I had a weird problem. I was using network prefix translation (NPT) for routing IPv6 packets to the Internet through a VPN. But while all devices could connect to the IPv6 Internet without problems, they never did so on their own. They always preferred IPv4 connections when they had the choice. 🤨

Problem Background

I knew that modern network stacks are configured to prefer IPv6 over IPv4 generally, but was baffled why it wouldn’t use IPv6 since it was clear that connections to the Internet work. A little bit of tinkering revealed that IPv4 connections to the Internet are preferred only when my device had no global IPv6 addresses. Because I was relying on NPT my devices only had ULAs.

It turns out that the wise people making standards decided that when a device has only private IPv4 addresses and ULAs IPv4 connections are preferred for the Internet under the assumption that private IPv4 addresses are definitely NATed while IPv6’s ULA probably (definitely?) won’t. 😯

Finding a Solution

A quick search for anything related to IPv4 vs. IPv6 priority leads exclusively to questions and posts where the authors want to always have IPv4 prioritized over IPv6. Although my case was the opposite one thing became clear: it had to do with modifying /etc/gai.conf. It’s a file for configuring RFC 6724 (i.e. Default Address Selection for Internet Protocol Version 6 (IPv6)).

This allowed me to influence the selection algorithm which seemed to be needed for solving my problem. If you open this file it even has commented-out lines for solving the “always prefer IPv4 over IPv6” problem. The inverse case was not so simple, because among the precedence rules there was no address range for ULAs and adding one for my specific ULA didn’t solve the problem either:

[...]
# precedence  <mask>   <value>
#    Add another rule to the RFC 3484 precedence table.  See section 2.1
#    and 10.3 in RFC 3484.  The default is:
#
precedence  ::1/128       50
precedence  ::/0          40
precedence  2002::/16     30
precedence ::/96          20
precedence ::ffff:0:0/96  10
precedence fd:11:22::/48  45  # <-- added my ULA, but didn't help
#
#    For sites which prefer IPv4 connections change the last line to
#
#precedence ::ffff:0:0/96  100
[...]

Manual Algorithm

I tried to take a step back and find out if a precedence setting was even the right change. I bit the bullet and tried to evaluated the “Source Address Selection” algorithm from RFC 6725 (Section 5) by hand.

Candidate Addresses

My candidate addresses for the destination (this server) were:

2a01:4f8:c2c:8101::1   # native IPv6
::ffff:116.203.176.52  # native IPv4 (mapped to IPv6 for this algorithm)

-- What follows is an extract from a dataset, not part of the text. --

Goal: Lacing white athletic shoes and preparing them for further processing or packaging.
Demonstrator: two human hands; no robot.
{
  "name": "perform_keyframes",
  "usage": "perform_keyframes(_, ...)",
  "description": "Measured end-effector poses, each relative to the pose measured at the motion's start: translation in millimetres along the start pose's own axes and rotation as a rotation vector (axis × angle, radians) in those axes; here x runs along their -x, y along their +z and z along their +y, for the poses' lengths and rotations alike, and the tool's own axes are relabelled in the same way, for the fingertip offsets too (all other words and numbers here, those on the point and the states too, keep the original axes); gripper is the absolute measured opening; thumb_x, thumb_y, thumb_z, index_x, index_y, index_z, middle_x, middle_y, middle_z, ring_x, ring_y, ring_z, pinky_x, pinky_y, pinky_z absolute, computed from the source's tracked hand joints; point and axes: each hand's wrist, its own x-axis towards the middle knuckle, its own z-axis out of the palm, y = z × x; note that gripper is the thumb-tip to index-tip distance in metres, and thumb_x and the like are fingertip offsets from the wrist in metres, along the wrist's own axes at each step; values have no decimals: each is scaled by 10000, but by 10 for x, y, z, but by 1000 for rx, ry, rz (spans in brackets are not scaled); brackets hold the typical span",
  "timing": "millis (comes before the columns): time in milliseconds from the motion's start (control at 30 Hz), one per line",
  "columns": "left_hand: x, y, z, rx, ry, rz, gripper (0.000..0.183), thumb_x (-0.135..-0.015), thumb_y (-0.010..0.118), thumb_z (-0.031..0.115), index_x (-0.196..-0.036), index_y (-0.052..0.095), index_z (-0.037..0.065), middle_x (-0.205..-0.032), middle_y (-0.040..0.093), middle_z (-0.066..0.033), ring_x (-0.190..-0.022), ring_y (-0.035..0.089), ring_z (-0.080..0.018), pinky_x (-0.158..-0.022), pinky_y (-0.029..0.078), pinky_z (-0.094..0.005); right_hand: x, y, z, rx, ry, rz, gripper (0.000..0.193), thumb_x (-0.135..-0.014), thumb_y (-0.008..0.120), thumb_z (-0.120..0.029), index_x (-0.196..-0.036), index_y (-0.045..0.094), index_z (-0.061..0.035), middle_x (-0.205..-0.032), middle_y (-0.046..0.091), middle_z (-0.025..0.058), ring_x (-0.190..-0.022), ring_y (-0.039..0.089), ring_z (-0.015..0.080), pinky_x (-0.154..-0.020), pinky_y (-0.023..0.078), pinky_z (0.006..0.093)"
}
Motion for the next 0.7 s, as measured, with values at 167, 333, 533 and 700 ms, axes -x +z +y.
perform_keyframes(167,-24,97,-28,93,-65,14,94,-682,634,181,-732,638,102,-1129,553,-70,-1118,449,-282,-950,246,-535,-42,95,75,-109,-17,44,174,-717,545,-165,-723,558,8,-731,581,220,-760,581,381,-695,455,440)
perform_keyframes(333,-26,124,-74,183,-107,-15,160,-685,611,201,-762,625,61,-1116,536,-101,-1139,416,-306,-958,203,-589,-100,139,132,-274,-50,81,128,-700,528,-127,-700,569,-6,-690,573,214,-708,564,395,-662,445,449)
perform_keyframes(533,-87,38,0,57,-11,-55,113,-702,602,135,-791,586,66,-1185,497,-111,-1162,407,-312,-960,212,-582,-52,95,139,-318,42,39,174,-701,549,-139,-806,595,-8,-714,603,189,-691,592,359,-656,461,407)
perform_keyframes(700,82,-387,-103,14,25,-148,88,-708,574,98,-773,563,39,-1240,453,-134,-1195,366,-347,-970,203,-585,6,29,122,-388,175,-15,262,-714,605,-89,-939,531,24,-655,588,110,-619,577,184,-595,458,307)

My candidate source addresses (from my WLAN connection) looked like:

fd00:11:22::aa  # global dynamic noprefixroute
fd00:11:22::bb  # global temporary dynamic
fd00:11:22::cc  # global mngtmpaddr noprefixroute
::ffff:10.0.0.50  # private IPv4 (mapped to IPv6 for this algorithm)

The Rules

Rule 1: Prefer same address.

skip, source and destination are not the same.

Rule 2: Prefer appropriate scope.

skip, connection is unicast, so no multicast.

Rule 3: Avoid deprecated addresses.

skip, no deprecated source addresses used.

Rule 4: Prefer home addresses.

skip? I was not sure what a “home address” is supposed to be, but it seems related to mobile networks. I just assumed all source addresses were “home” addresses.

Rule 5: Prefer outgoing interface.

skip, I was already only considering the outgoing interface here.

Rule 5.5: Prefer addresses in a prefix advertised by the next-hop.

skip? all next-hops were fe00::<router's EUI64>.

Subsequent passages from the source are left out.